The company's drop in revenue and low margins indicated a performance that was far lower than that of other Indian outsourcers, which are benefiting from a recovery in offshore outsourcing, according to analysts. The billing rates that the company can get from customers are lower than those of its competitors, said Sudin Apte, principal analyst and CEO of Offshore Insights, a research and advisory firm in Pune, India.
A comparison with the company's revenue and profit figures last year is not available as the company was exempted by India's Company Law Board from publication of financial results for the quarters ending from Dec. 31, 2008 to March 31, 2010.
A merger between Satyam and Tech Mahindra will create a company which by current revenue levels will have combined revenue of over US$2 billion. That would make the combined entity far smaller than some of India's top outsourcers. Satyam officials have said that after the merger, the intention is not to compete head on with the big players, but to instead focus on a few vertical markets.
Tech Mahindra, which is focused on the telecommunications sector, hopes to benefit from synergies between the two companies, particularly from Satyam's expertise in providing services in the area of enterprise applications like enterprise resource planning (ERP) and business intelligence.
Tech Mahindra had so far not been able to tap the demand from its telecommunications customers for enterprise applications like ERP and business intelligence, Vivek Kalra vice president for the Americas at Tech Mahindra, said in an interview earlier this month.

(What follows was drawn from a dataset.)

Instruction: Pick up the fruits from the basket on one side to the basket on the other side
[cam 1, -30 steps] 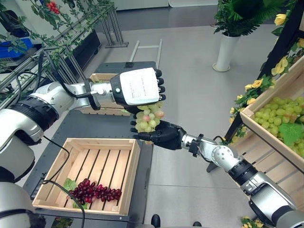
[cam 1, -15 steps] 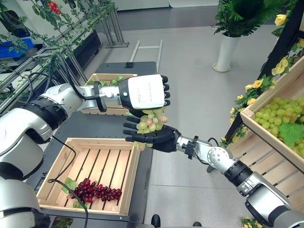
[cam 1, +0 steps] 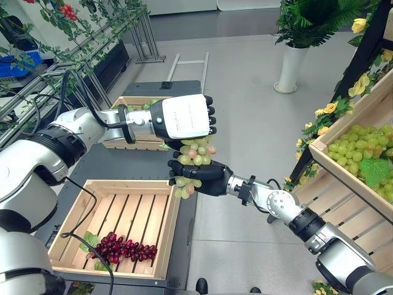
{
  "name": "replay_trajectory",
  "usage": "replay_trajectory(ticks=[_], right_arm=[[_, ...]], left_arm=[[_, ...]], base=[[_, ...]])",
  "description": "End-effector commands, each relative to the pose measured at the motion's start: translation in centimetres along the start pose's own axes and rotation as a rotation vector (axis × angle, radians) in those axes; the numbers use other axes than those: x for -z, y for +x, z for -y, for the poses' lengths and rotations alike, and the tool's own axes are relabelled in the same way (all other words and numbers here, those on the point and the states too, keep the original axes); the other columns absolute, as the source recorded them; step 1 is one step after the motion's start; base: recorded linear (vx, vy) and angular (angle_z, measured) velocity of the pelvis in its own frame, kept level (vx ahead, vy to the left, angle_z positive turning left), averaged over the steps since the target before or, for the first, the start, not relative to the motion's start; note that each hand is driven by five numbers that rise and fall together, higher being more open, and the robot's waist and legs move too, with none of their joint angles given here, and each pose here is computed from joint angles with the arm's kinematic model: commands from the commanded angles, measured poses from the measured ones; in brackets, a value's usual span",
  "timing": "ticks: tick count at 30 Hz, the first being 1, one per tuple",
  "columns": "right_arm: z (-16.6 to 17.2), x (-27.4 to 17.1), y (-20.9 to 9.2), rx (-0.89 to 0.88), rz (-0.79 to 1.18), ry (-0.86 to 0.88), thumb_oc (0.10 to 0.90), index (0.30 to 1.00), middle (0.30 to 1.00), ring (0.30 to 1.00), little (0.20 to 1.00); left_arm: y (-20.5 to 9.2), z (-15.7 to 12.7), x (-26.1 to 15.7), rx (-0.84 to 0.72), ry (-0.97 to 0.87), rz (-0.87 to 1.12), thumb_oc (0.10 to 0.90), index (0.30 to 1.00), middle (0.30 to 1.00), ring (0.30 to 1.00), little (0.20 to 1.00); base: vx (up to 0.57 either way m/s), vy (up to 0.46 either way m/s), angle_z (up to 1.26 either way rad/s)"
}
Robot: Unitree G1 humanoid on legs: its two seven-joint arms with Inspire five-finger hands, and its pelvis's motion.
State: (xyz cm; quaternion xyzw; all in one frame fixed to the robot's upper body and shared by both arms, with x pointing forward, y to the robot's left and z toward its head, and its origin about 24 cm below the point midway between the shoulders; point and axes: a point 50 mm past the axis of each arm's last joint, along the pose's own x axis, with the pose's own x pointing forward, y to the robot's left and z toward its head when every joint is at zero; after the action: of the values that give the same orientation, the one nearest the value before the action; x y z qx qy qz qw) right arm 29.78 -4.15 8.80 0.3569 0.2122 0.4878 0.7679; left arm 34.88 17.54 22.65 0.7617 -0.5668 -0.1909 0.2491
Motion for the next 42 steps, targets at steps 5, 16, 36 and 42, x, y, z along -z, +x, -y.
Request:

Satyam will also use Tech Mahindra's expertise in telecommunications to offer mobility technology to its enterprise customers, Kalra said.
A merger will not bring significant benefits to customers as Satyam's strengths are mainly in ERP implementations, Apte said recently. Customers will look for application development and maintenance services and business process outsourcing (BPO), which are small businesses currently for both Satyam and Tech Mahindra, he added.
Tech Mahindra has not indicated a final date for the merger of the two companies. A company official said on condition of anonymity that it would take some time, as the company has to still settle some outstanding issues including finalizing its results according to U.S. accounting practices, and continuing investigations into the alleged misdeeds of the former management of company, including Ramalinga Raju.
The company, after restating accounts, has so far announced its results only according to Indian GAAP (generally accepted accounting principles).
The company official said that a merger was inevitable, and even the small investors had not objected to the merger, but only asked that it should not happen too soon.